Scientists combine artificial intelligence and atomic-scale images to produce better batteries

Rechargeable batteries are a great and magical invention, but they age, making them expensive to replace or recycle. To address this problem, William Chueh, an associate professor of materials science and engineering at Stanford University, has invented a first-of-its-kind analytical method that can produce better performing batteries, thereby helping to produce the ideal "indestructible" battery.

(Image source: Ella Maru Studio)

Chueh, lead author Dr. Haitao "Dean" Deng, and collaborators at Lawrence Berkeley National Laboratory, MIT, and other research institutions used artificial intelligence to analyze new atomic-scale microscopic images to understand exactly why batteries wear out. The researchers said discovering these causes could significantly extend battery life. Specifically, they studied a specific type of lithium-ion battery based on LFP material. This battery does not use chemicals with limited supply chains, so it will accelerate the pace of electric vehicles entering the mass market.

Nanocracks

"Imagine a battery as a ceramic coffee cup," Chueh explained. "When you heat or cool it, it expands and contracts, which causes defects in the ceramic. The same process happens to the material in a rechargeable battery every time you charge it, which then uses up the charge and causes failure."

Chueh noted that temperature is not what causes the cracks in the battery, but rather the mechanical strain that the materials put on each other during each charging cycle.

"Unfortunately, we know very little about what's happening at the nanoscale where atoms are bonded together," Chueh said. "But with new high-resolution microscopy techniques, we can see the changes, and artificial intelligence helps us understand them. This is the first time we can visualize and measure these forces at the single nanometer level."
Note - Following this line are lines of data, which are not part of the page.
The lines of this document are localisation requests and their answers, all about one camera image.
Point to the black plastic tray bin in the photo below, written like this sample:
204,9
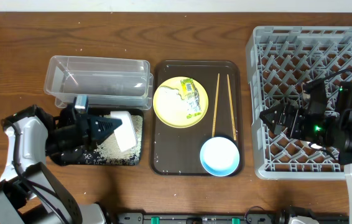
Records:
81,156

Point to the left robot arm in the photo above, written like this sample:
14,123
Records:
29,192

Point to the clear plastic bin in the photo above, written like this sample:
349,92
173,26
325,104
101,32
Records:
107,82

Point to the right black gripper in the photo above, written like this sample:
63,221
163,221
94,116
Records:
285,111

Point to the grey dishwasher rack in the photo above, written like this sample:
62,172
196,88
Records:
279,60

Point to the yellow plate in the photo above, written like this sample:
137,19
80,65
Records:
174,112

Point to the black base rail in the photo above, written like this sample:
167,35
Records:
251,217

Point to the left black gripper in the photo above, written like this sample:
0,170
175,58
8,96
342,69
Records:
84,127

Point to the light blue bowl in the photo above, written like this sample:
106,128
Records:
219,156

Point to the green yellow snack wrapper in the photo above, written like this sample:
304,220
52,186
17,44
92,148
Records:
191,97

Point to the white tissue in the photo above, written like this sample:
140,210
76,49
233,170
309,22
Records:
171,93

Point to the white bowl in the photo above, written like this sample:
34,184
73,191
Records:
125,134

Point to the wooden chopstick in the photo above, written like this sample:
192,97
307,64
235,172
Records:
231,109
215,106

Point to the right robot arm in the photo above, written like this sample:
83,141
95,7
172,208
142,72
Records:
338,134

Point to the dark brown serving tray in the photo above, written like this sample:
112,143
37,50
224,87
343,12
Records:
176,151

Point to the pile of rice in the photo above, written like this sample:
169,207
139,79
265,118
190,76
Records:
110,154

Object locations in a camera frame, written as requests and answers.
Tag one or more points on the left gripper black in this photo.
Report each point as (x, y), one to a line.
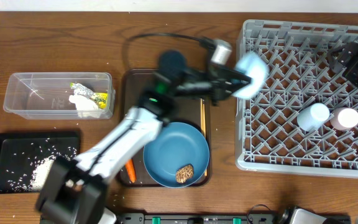
(215, 83)

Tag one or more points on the light blue small bowl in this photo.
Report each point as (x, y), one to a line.
(251, 65)

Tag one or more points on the light blue plastic cup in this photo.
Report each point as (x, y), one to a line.
(313, 117)

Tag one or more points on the yellow silver snack wrapper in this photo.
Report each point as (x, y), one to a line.
(100, 99)

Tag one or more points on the white tissue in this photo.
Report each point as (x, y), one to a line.
(86, 108)

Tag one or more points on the white rice grains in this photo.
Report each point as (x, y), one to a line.
(25, 163)

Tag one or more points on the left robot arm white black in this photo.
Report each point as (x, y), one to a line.
(75, 190)

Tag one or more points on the grey dishwasher rack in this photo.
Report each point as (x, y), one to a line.
(268, 137)

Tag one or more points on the wooden chopstick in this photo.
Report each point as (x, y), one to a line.
(202, 115)
(204, 130)

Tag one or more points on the dark brown serving tray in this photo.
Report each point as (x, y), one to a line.
(190, 111)

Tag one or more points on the pink plastic cup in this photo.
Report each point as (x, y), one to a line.
(344, 118)

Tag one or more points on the dark blue plate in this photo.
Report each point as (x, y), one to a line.
(177, 145)

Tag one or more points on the brown mushroom piece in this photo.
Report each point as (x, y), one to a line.
(185, 173)

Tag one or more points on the orange carrot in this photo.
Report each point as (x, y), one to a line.
(130, 170)

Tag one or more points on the clear plastic bin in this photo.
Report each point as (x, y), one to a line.
(45, 95)

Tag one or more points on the black plastic tray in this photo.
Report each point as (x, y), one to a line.
(63, 134)

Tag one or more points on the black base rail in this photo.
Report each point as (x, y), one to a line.
(139, 218)
"The properties of any given material are a function of its chemistry and the physical interactions within the material at the atomic level, which I call 'chemomechanics,'" Chueh said. "What's more, the smaller the object, and the more diverse the atoms that make up the material, the harder it is to predict how the material will behave."

Transformative tools

Using AI for image analysis is not new, but using the technology to study atomic interactions at the smallest scales is rare. In medicine, AI has become a transformative tool for analyzing images of everything from knee defects to cancer. Meanwhile, in materials science, new methods of high-resolution X-ray, electron, and neutron microscopy allow for direct visualization at the nanoscale.

More and more electric vehicle manufacturers and battery-intensive companies are adopting LFP materials. In this project, the research team chose to use LFP and lithium iron phosphate, materials commonly used in positive electrodes. The electrode does not contain cobalt and nickel, which are mostly used in commercial batteries. LFP batteries are also very safe, although they contain less energy per pound.

Although LFP has been studied for 20 years, only two key outstanding technical issues have been understood so far. The first is to understand the elasticity and deformation of the material during charging and discharging. The second is how the material expands and contracts in a specific mechanism in which LFP is partially stable, or "metastable".

Deng explained these two questions for the first time by using image learning techniques. He applied it to a series of two-dimensional images produced by a scanning transmission electron microscope, as well as advanced (spectral-panel imaging) X-ray images. Deng said these findings are important for the capacity, energy retention and rate of batteries. More importantly, Deng believes that this technology can be generalized to most crystalline materials, or can make good electrodes.

“Artificial intelligence can help us understand these physical relationships, which are critical for predicting new battery performance, reliability for practical applications, and degradation over time,” Deng said.

The researchers say they have used the technology to enable a variety of new battery designs at the atomic level. One is new battery-control software that manages charging and discharging in a way that prolongs the battery's life. Another is the development of more precise computational models that will allow battery engineers to explore alternative electrode materials on a computer rather than in a lab. "AI can help us look at old materials in new ways, potentially leading to better alternatives," Chueh said.